Von der ersten Sekunde an konnte man in den Gesichtern die Spannung, Spaß und Einsatzwillen ablesen. Motivation pur.
‘Würde ich vielleicht der/diejenige sein, die das Huhn über die Linie trägt? ‘ Ich denke, viele hatten diesen Gedanken.
Die Aufgabe klang so leicht- das Huhn der anderen lag nur etwa 10 Meter vom eigenen Land entfernt in seinem Käfig, bis zur eigenen Insel waren es gar nur 5 Meter. Doch schnell war klar, dass jedes Volk sein eigenes Huhn natürlich auch beschützte.

Hugalele (1) HugaleleInsel
Schnelle Jungs, Sprintasse mussten feststellen, dass sie von „langsameren“ Mädchen durchaus gefangen werden konnten, wenn diese zu dritt zusammenarbeiteten. So waren die Schnellsten meist als erste im „finsteren Knast“. Die Hoffnung lag nun auf den Zweitschnellsten….
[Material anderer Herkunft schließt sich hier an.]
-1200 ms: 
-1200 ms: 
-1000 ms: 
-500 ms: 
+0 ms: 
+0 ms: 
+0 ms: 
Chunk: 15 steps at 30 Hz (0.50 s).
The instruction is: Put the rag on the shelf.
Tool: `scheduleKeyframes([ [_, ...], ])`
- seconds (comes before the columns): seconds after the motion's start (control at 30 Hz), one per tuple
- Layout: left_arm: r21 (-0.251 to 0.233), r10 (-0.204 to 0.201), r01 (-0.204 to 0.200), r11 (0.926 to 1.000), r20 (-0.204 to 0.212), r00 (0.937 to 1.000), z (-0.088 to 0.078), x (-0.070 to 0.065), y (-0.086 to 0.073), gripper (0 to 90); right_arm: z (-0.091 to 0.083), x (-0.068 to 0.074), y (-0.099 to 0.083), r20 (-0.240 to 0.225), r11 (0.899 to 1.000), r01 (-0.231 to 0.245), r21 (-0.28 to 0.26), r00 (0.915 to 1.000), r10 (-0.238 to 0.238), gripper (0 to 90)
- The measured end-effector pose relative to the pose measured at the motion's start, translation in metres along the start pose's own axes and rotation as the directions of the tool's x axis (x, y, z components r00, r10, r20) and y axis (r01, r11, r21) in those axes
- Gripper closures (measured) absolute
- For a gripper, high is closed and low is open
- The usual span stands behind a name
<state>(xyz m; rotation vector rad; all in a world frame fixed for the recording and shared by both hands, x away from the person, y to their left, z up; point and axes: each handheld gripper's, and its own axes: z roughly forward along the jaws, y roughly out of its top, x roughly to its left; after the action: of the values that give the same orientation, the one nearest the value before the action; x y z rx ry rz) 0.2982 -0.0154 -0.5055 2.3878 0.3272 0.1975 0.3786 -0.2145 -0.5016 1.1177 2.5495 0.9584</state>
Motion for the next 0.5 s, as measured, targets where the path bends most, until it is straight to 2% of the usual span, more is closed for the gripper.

Nach und nach füllte sich das Gefängnis oder die Insel, doch während sich nun alle auf die Favoriten konzentrierten, schnappte sich unbemerkt das kleinste (und vermeintlich schwächste) Mädchen das Huhn, flitzte mit ihm in ihr Land und gewann den ersten Punkt. 1:0

„Können wir noch eine Runde spielen, Herr Voigt?“
Auf den Stirnen der Spieler war Schweiß getreten und es war den Gesichtern anzusehen, dass sich jeder sehr angestrengt hatte. Es war noch genug Zeit und wir konnten eine zweite Runde spielen.
Zuvor gestattete ich ihnen eine Strategieberatung. Ab jetzt wurde gemeinsam gehandelt. Aber dummerweise gingen die Gegner nun ebenfalls taktisch geschickter vor.
Überall musste man seine Augen haben. War man in „Feindesland“, konnte man abgeschlagen werden, doch nur hier konnte man das heilige Huhn erobern oder die eigenen Leute aus dem Gefängnis befreien. Gleichzeitig durfte man das eigene Land nicht ungeschützt zurücklassen.
Verzwickte Situation.

Als die Zeit an der Station abgelaufen war, lagen sich die Gegner teilweise in den Armen, lachten und scherzten über hereingefallene Finten und misslungene Ausbruchversuche. Niemand hatte versucht, die Regeln zu umgehen, niemand ging unfair zuwege und alle fühlten sich als Team. Die Schiedsrichter hatten wenige Arbeit.

Mehrfach kamen auch wieder Schüler zurück in die Halle und boten sich an, bei der einen oder anderen Mannschaft auszuhelfen (und das, nachdem sie gerade einen 1000m- Lauf hinter sich hatten).
Ich wünsche jedem Kollegen, dass die intrinsische Motivation seiner Schüler derart groß ist.